Exercise details:
After locating the line with "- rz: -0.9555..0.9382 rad" in the data that follows, return it and every later line exactly, up to and including the line with "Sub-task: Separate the".
*** Data shown ***
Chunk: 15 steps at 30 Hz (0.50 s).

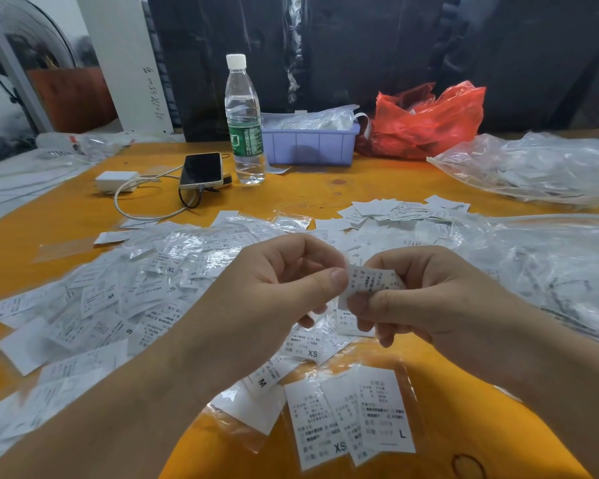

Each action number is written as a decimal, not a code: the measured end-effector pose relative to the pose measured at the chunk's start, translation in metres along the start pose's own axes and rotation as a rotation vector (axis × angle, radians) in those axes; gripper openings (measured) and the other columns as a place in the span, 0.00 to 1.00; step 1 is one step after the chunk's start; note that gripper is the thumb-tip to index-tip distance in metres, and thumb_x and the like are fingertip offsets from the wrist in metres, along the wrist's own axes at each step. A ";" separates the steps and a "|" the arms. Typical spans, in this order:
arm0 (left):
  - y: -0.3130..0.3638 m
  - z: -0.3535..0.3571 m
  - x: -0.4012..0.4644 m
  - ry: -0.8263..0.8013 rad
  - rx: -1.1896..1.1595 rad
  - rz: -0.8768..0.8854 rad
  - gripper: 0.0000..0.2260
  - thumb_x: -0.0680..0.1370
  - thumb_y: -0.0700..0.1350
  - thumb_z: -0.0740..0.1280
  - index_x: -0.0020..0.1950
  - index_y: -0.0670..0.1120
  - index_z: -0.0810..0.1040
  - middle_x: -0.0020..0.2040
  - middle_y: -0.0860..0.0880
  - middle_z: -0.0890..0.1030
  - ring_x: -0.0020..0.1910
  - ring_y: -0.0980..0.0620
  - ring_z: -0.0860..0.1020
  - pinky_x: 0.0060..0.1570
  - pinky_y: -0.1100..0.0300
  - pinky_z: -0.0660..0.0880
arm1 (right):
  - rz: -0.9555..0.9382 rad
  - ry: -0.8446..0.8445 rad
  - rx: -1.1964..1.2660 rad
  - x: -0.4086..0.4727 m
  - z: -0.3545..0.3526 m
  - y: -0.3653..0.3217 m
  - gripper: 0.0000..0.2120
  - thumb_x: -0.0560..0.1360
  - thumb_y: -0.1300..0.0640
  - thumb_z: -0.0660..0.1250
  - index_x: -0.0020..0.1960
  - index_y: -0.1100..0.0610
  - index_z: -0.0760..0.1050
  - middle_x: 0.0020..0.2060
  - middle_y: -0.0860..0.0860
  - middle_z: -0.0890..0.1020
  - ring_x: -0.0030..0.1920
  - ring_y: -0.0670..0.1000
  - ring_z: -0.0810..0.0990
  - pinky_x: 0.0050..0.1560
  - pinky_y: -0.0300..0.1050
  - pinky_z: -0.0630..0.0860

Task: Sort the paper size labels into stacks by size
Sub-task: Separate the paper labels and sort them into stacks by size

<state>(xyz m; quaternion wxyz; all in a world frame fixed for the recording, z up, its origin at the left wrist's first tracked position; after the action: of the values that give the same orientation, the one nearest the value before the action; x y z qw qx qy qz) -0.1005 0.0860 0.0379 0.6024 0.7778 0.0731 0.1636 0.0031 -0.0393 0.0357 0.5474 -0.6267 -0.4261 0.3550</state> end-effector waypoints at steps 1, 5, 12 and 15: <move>0.000 0.000 0.000 -0.006 0.014 0.008 0.05 0.70 0.51 0.70 0.43 0.54 0.83 0.39 0.50 0.83 0.35 0.57 0.79 0.36 0.64 0.77 | 0.012 -0.005 -0.006 0.001 0.000 0.001 0.07 0.65 0.59 0.72 0.40 0.62 0.82 0.30 0.54 0.81 0.30 0.48 0.77 0.32 0.38 0.75; 0.001 0.001 -0.001 -0.016 0.070 0.053 0.04 0.70 0.52 0.71 0.44 0.55 0.83 0.41 0.49 0.83 0.37 0.55 0.79 0.37 0.64 0.76 | 0.029 -0.027 0.019 0.001 0.002 0.004 0.05 0.65 0.59 0.72 0.40 0.58 0.84 0.31 0.55 0.80 0.31 0.49 0.76 0.32 0.39 0.75; 0.002 -0.001 -0.002 0.024 0.172 0.098 0.05 0.70 0.54 0.70 0.44 0.58 0.83 0.43 0.53 0.83 0.43 0.51 0.80 0.40 0.60 0.76 | 0.015 -0.017 0.005 0.000 0.002 0.002 0.06 0.65 0.57 0.72 0.38 0.59 0.84 0.29 0.53 0.79 0.30 0.48 0.75 0.31 0.38 0.74; 0.002 -0.001 -0.002 0.025 0.204 0.102 0.06 0.70 0.55 0.70 0.45 0.59 0.83 0.43 0.54 0.84 0.45 0.51 0.81 0.45 0.55 0.81 | 0.007 -0.006 -0.047 0.001 0.002 0.001 0.06 0.65 0.57 0.71 0.38 0.59 0.84 0.28 0.52 0.79 0.30 0.48 0.75 0.32 0.38 0.73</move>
<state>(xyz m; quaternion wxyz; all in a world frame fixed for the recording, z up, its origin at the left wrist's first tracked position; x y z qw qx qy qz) -0.1025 0.0854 0.0399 0.5102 0.8356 0.0573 0.1955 0.0014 -0.0377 0.0344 0.5301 -0.6397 -0.4338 0.3488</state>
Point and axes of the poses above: each hand's wrist, its own x-axis towards the middle knuckle, its own z-axis out of the palm, y = z × x, the point moved 4 cm from there along x, towards the middle knuckle
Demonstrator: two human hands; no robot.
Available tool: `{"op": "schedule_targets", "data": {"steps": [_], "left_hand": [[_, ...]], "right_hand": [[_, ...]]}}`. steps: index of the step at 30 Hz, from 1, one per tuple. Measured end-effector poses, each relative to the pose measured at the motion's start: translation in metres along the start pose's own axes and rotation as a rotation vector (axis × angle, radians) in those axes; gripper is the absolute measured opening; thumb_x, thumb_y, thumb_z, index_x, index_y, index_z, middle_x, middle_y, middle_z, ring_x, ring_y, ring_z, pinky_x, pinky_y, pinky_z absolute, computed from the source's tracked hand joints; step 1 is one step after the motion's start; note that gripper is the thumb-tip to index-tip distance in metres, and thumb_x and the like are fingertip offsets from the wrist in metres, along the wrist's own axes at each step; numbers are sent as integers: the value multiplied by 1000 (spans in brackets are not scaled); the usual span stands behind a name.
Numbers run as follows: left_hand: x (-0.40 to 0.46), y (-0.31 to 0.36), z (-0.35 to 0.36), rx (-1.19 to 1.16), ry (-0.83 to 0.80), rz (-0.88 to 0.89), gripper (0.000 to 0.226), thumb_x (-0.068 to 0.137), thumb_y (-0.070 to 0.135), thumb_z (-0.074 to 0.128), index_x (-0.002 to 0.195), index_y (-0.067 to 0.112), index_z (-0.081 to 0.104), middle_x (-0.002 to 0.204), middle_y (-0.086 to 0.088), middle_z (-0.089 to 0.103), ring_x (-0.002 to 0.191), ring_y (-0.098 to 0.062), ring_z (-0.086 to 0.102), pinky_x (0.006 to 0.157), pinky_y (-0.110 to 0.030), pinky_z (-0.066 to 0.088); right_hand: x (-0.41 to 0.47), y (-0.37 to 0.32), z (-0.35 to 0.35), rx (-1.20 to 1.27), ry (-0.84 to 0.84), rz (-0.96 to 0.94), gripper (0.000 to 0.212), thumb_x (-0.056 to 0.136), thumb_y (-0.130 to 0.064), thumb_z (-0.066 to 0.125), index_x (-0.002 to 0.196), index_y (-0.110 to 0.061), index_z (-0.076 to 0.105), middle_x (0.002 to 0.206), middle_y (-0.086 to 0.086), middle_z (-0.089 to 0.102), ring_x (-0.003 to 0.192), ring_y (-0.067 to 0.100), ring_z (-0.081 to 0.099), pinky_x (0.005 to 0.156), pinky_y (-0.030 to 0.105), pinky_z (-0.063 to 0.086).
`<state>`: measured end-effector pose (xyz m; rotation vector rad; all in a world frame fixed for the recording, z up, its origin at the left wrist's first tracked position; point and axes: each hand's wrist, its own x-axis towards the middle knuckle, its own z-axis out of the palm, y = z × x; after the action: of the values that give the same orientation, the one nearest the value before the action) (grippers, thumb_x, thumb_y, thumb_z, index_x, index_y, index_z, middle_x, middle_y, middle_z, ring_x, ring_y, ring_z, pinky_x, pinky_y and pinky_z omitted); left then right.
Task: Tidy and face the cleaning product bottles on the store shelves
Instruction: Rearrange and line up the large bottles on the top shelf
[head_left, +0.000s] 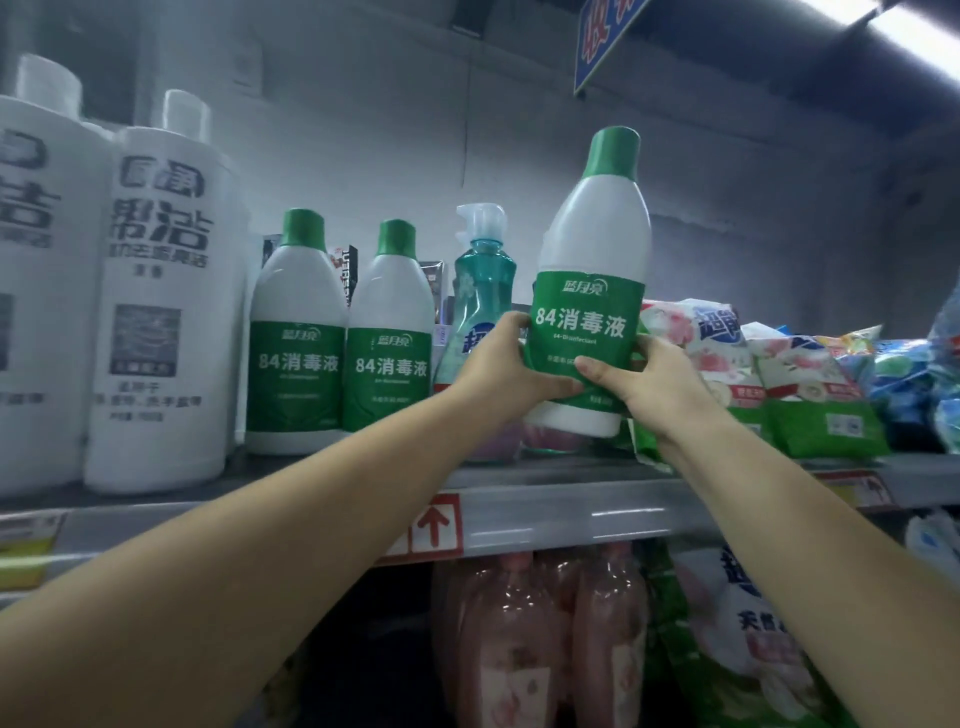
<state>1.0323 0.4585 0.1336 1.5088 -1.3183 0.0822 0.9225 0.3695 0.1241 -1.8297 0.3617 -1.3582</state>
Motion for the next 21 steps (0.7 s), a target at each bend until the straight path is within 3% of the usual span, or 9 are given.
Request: {"op": "schedule_targets", "data": {"steps": [2, 5, 11, 14, 17, 21], "left_hand": [[-7, -1, -16, 41, 54, 0, 75, 68, 24, 81, 131, 21, 40, 78, 20, 45, 69, 5, 48, 57, -11, 39], [-18, -5, -40, 92, 125, -19, 76, 67, 26, 82, 130, 23, 40, 86, 14, 54, 81, -7, 57, 70, -23, 48], [-39, -27, -80, 221, 236, -112, 66, 68, 25, 80, 121, 18, 42, 111, 0, 61, 101, -19, 59, 88, -35, 49], [-49, -40, -98, 264, 264, -154, 65, 69, 25, 79, 121, 14, 42, 115, -4, 61, 103, -21, 58, 89, -36, 49], [-55, -49, -110, 329, 270, -213, 63, 72, 26, 77, 122, 14, 40, 118, -4, 58, 104, -20, 55, 84, -28, 43], [-60, -59, -115, 430, 265, -276, 57, 76, 25, 73, 120, 13, 38, 118, -6, 55, 97, -20, 53, 79, -28, 42]], "right_hand": [[0, -7, 13, -10, -30, -24, 34, 74, -15, 75, 105, -14, 62, 110, 7, 68, 100, 22, 64, 92, 41, 51], [0, -13, 36, 26, -96, -40, 26, 72, -15, 77, 89, -23, 60, 107, 8, 68, 101, 25, 64, 95, 44, 50], [-6, -16, 94, 111, -272, -17, 33, 76, -7, 73, 106, -10, 60, 111, 14, 67, 101, 28, 65, 94, 46, 50], [-11, -15, 119, 175, -373, 10, 26, 78, -6, 70, 102, -11, 60, 109, 12, 67, 101, 27, 65, 93, 44, 51], [-13, -10, 139, 171, -441, 24, 21, 80, -9, 69, 91, -22, 57, 107, 6, 67, 102, 24, 64, 95, 44, 50], [-10, -4, 154, 138, -488, 70, 30, 78, -11, 71, 104, -15, 57, 112, 5, 67, 103, 22, 64, 95, 44, 50]]}}
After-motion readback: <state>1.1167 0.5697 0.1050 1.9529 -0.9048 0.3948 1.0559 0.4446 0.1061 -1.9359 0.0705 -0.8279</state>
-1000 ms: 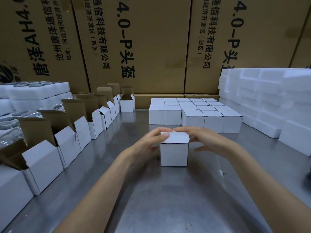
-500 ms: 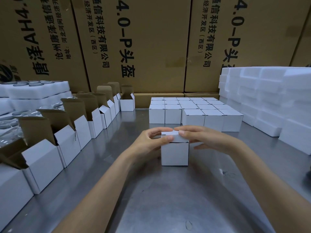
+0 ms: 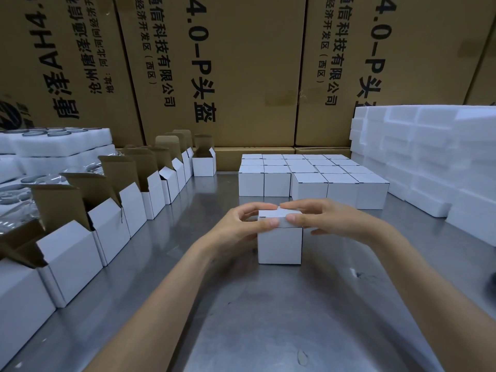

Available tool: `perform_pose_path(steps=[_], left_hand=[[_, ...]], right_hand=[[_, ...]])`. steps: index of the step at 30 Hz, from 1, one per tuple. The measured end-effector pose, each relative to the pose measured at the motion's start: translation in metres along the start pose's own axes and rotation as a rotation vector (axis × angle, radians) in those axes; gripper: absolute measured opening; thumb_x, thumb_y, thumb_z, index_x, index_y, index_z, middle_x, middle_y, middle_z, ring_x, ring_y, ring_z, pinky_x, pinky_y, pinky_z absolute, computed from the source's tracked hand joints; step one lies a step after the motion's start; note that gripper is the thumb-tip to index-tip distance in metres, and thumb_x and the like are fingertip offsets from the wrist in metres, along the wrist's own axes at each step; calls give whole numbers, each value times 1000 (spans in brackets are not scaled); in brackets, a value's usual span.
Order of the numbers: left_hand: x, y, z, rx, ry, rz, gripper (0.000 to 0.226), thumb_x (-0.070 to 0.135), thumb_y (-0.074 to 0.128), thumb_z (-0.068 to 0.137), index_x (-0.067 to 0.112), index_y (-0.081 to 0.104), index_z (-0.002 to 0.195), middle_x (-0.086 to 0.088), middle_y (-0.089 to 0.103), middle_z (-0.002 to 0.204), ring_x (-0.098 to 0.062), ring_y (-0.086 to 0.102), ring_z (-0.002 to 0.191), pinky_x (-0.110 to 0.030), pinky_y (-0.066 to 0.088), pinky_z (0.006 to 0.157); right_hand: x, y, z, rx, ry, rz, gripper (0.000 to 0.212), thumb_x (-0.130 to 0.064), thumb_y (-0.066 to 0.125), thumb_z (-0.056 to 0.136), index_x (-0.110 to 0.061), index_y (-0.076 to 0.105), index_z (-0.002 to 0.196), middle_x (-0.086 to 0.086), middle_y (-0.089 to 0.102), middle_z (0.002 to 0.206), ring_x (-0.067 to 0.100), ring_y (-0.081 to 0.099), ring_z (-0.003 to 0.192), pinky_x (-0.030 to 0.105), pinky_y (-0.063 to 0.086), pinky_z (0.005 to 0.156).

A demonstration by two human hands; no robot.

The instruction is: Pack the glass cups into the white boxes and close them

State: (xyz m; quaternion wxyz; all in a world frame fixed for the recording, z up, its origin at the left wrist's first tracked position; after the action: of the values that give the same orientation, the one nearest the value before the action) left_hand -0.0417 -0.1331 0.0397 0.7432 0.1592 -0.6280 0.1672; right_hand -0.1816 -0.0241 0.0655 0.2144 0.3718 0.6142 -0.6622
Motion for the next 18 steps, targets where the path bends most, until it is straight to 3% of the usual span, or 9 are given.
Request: perform_pose_path(steps=[3, 6, 8, 12, 18], left_hand=[[0, 2, -1, -73, -65, -74, 39, 31, 65, 79, 13, 62, 113, 2, 69, 96, -9, 68, 84, -20, 53, 68], [0, 2, 0, -97, -93, -89, 39, 38, 60, 82, 14, 63, 112, 3, 69, 92, -7, 66, 84, -19, 53, 69], [-1, 0, 1, -89, -98, -85, 37, 34, 65, 80, 15, 64, 112, 4, 71, 92, -7, 68, 86, -18, 52, 69], [-8, -5, 5, -81, -105, -32, 31, 24, 71, 79, 22, 67, 109, 2, 67, 103, -10, 65, 95, -21, 52, 77], [-14, -6, 8, -92, -106, 22, 37, 33, 73, 74, 33, 66, 110, 4, 63, 116, -10, 62, 106, -25, 49, 94]], right_hand=[[3, 4, 0, -44, 56, 107, 32, -61, 62, 80, -58, 56, 111, -21, 56, 126, -2, 52, 116, 33, 43, 94], [5, 9, 1, -88, 103, 218, 42, -63, 61, 76, -51, 55, 116, -17, 51, 131, 7, 47, 123, 41, 39, 97], [7, 11, 1, -109, 120, 294, 49, -65, 64, 74, -48, 55, 119, -14, 49, 133, 13, 45, 124, 41, 39, 97], [10, 16, 5, -105, 128, 335, 36, -45, 59, 87, -43, 52, 122, -6, 46, 134, 16, 43, 125, 40, 35, 97], [14, 23, 8, -95, 129, 468, 34, -26, 54, 92, -36, 50, 125, 1, 49, 133, 16, 44, 120, 33, 35, 90]])
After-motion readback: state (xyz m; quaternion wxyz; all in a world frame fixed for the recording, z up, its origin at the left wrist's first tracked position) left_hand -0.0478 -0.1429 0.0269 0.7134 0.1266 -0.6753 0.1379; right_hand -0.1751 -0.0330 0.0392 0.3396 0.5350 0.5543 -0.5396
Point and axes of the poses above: each hand's wrist, its own z-axis towards the middle knuckle, its own y-axis out of the palm, x = y × z, the point moved 5 cm from there along z, towards the middle knuckle
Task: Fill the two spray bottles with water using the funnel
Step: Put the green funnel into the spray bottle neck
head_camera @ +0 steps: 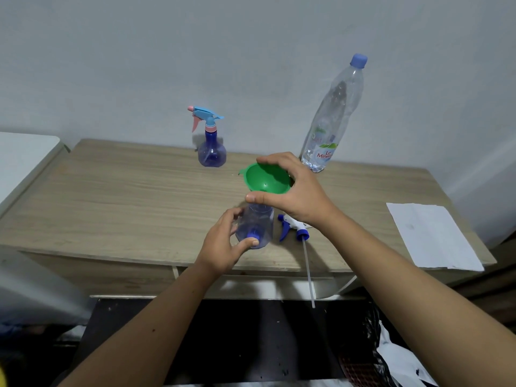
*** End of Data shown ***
Worked solution:
  - rz: -0.9555..0.9382 rad
  - ry: -0.8446..0.8445 rad
  - rx: -1.1964..1.2660 rad
  - x: -0.4086..0.4727 m
  - z: -0.3545..0.3526 m
  - y: -0.3653..0.3217 m
  - gripper: 0.0000..0.2120
  - thumb_x: -0.0560..0.1360
  - thumb_y: -0.1300..0.0640
  - thumb_z: -0.0660..0.1250
  - index_x: -0.0020..0.1960
  - index_y: -0.1100..0.0610
  - index_z: -0.0760..0.1050
  - middle_x: 0.0020..0.2060
  - middle_y: -0.0860..0.0860
  - middle_z: -0.0890..0.1020
  - ring_x: -0.0030..0.1920
  - ring_y: -0.0670..0.1000
  - ring_z: -0.0810..0.0990
  - pinky_x: 0.0050..0.1560
  - pinky_y: -0.0300..0.1050
  - pinky_z: -0.0630..0.0860

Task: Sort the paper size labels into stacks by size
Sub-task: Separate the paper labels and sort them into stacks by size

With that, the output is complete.